A filing from the state related to a federal lawsuit trying to block the law revealed the most extensive guidance yet about how the law could be enforced, largely dismissing claims from opponents that the law could be used to target student-led LGBT+ advocacy groups, gay teachers, or questions or comments from students about themselves or their families, and limiting its reach to a narrow reading of the law.
Andrew Spar, president of the Florida Education Association teachers union, said he’s advising members to continue working as normal.
“We don’t teach sex education in grades K through three. Why did they need a law to say we shouldn’t teach sex education in grades K through three?” he told Florida’s WTSP. “What does it mean when it says age-appropriate or developmentally appropriate curriculum? What curriculum are they talking about in our upper grades? … What does it do for students who identify as part of the LGBTQ community and want additional support services in their schools?”
‘Propagandize’
The law prohibits classroom instruction on sexual orientation or gender identity in kindergarten through third grade, as well as in other grades when it’s not deemed age or developmentally appropriate. Parents can sue school districts over perceived violations.

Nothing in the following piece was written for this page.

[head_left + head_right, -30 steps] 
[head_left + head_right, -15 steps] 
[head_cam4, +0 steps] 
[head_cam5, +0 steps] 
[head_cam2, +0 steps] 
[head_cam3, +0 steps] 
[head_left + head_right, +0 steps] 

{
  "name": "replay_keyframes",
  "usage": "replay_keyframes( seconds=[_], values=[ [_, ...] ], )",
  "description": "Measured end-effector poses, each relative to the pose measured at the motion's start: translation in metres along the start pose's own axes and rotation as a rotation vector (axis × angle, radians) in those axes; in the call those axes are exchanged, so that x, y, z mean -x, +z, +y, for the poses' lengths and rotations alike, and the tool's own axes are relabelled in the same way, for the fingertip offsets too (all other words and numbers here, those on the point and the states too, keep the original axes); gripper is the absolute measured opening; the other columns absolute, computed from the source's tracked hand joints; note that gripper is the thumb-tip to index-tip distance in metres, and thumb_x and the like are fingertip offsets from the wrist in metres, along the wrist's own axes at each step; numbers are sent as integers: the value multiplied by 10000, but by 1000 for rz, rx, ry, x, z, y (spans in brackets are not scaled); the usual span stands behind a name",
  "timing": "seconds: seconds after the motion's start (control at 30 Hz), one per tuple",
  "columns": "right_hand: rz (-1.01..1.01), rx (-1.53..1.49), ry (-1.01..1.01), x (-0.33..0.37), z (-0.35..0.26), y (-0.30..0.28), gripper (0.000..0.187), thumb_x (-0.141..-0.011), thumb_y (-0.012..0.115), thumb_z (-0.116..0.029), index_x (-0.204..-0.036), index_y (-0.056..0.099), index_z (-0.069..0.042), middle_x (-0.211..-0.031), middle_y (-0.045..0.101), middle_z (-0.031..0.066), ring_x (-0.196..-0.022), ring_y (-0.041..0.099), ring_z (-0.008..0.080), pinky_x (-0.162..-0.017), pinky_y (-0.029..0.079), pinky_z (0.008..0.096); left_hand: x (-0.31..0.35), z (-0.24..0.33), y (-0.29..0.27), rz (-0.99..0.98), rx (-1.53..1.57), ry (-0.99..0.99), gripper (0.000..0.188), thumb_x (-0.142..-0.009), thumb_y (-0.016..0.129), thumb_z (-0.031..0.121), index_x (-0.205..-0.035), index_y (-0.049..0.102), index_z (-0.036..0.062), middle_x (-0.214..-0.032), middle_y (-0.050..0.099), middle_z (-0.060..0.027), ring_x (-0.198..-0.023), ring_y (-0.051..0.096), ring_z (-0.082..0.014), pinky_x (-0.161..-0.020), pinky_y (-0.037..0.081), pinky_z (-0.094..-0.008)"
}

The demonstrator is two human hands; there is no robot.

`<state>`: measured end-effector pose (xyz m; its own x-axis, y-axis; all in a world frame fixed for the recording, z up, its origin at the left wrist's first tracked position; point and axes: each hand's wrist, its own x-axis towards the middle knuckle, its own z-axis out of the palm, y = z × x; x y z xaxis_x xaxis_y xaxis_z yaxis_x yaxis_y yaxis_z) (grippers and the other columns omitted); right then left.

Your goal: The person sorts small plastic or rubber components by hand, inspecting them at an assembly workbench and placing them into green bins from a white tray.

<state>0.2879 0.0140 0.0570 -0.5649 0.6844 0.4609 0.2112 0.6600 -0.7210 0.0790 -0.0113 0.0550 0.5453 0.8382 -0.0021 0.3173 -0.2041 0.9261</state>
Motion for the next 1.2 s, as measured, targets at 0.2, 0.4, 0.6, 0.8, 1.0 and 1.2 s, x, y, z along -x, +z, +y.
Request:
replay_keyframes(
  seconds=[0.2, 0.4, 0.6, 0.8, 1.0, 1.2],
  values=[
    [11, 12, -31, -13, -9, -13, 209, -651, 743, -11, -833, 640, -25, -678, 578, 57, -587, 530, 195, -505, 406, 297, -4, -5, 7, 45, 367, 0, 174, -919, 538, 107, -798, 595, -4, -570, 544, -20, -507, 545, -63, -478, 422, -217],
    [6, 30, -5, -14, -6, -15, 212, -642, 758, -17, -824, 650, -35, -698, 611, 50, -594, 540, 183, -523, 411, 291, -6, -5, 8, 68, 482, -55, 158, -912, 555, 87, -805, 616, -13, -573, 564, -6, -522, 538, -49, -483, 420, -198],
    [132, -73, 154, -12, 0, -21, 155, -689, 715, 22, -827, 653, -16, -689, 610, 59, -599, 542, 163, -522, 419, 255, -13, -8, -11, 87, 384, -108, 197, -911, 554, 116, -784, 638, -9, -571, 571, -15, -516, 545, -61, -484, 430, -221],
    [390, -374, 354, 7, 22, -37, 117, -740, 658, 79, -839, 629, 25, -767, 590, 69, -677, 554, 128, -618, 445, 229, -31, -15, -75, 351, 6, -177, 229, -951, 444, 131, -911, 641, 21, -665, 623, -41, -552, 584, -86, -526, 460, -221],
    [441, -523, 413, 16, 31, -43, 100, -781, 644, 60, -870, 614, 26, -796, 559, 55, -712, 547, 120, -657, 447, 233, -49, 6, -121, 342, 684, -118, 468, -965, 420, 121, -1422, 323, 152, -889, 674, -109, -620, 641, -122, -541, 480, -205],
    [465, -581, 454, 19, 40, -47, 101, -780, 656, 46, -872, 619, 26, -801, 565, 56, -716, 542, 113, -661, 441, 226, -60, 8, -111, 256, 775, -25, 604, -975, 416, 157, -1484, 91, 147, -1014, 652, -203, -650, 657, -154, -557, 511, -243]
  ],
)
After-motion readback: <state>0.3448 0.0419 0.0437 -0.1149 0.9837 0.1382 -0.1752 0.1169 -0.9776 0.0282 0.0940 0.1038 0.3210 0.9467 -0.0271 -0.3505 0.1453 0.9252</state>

LGBT+ advocates and legal analysts have repeatedly warned that the broadly written law could have far-reaching impacts, opening teachers and schools to spurious lawsuits that could not only chill classroom speech among LGBT+ students and teachers but erase LGBT+ people and history from lessons in all grades.
Another law – the Individual Freedom Act or Stop WOKE Act, also effective on 1 July – limits how systemic racism and white supremacism can be explained in schools as well as employer training and human resources initiatives, following a national panic over “critical race theory” seeping into elementary classrooms.
Materials obtained by the Miami Herald and interviews with teachers reveal how a state-funded programme that instructs high school teachers how to approach civics lessons includes historically inaccurate and conservative Christian readings of American history.
The training programme under Governor Ron DeSantis’s Civics Literacy Excellence Initiative underscores the tension building around a nationwide, politically volatile battle over public schools and its influence in Florida’s Republican-dominated legislature.
Slides from the programme claim that the nation’s founders did not seek the separation of church and state, downplay the role of slavery in the nation’s founding and promote an originalist interpretation of the US Constitution central to conservative idealogy.
One slide highlights three US Supreme Court cases as evidence of the founders’ “original intent [beginning] to change”, including a landmark 1962 decision that ruled that school-sponsored prayer violates the First Amendment. At one point in the session, according to teachers present, the state trainers equated that decision to the “separate but equal” ruling in 1896’s Plessy v Ferguson that upheld racial segregation (and was later ruled unconstitutional).
Another slide claimed that the “Founders expected religion to be promoted because they believed it to be essential to civic virtue”; another claimed that without virtue, citizens become “licentious” and vulnerable to tyranny.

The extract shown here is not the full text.